* _ACTION ITEM_
Repeat every line of the material that follows, word for word.

* _RECORDED DATA_
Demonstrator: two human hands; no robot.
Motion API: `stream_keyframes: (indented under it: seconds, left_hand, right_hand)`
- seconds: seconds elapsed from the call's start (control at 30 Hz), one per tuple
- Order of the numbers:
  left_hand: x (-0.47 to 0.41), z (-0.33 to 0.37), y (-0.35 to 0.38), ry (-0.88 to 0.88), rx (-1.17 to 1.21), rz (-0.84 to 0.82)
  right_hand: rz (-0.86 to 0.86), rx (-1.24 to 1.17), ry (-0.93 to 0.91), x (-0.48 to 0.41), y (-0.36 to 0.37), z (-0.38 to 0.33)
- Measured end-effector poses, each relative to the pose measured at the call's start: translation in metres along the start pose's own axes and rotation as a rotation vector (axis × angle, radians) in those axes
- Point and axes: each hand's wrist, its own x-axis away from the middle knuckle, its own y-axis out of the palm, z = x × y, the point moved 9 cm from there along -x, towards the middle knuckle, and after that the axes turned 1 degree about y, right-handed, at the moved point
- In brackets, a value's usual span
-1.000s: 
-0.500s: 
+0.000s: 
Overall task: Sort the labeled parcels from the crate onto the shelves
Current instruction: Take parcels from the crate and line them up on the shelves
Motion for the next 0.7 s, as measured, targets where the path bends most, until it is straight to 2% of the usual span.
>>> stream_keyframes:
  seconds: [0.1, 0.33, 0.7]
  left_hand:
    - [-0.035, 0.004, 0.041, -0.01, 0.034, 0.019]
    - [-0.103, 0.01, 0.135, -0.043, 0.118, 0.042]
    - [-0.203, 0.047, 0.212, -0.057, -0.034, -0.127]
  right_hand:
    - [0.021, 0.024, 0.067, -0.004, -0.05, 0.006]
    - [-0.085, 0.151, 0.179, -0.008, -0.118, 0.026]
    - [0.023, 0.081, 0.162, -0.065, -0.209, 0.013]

* _TASK RESPONSE_
Demonstrator: two human hands; no robot.
Motion API: `stream_keyframes: (indented under it: seconds, left_hand, right_hand)`
- seconds: seconds elapsed from the call's start (control at 30 Hz), one per tuple
- Order of the numbers:
  left_hand: x (-0.47 to 0.41), z (-0.33 to 0.37), y (-0.35 to 0.38), ry (-0.88 to 0.88), rx (-1.17 to 1.21), rz (-0.84 to 0.82)
  right_hand: rz (-0.86 to 0.86), rx (-1.24 to 1.17), ry (-0.93 to 0.91), x (-0.48 to 0.41), y (-0.36 to 0.37), z (-0.38 to 0.33)
- Measured end-effector poses, each relative to the pose measured at the call's start: translation in metres along the start pose's own axes and rotation as a rotation vector (axis × angle, radians) in those axes
- Point and axes: each hand's wrist, its own x-axis away from the middle knuckle, its own y-axis out of the palm, z = x × y, the point moved 9 cm from there along -x, towards the middle knuckle, and after that the axes turned 1 degree about y, right-handed, at the moved point
- In brackets, a value's usual span
-1.000s: 
-0.500s: 
+0.000s: 
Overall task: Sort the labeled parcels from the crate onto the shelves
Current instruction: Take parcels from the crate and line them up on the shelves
Motion for the next 0.7 s, as measured, targets where the path bends most, until it is straight to 2% of the usual span.
>>> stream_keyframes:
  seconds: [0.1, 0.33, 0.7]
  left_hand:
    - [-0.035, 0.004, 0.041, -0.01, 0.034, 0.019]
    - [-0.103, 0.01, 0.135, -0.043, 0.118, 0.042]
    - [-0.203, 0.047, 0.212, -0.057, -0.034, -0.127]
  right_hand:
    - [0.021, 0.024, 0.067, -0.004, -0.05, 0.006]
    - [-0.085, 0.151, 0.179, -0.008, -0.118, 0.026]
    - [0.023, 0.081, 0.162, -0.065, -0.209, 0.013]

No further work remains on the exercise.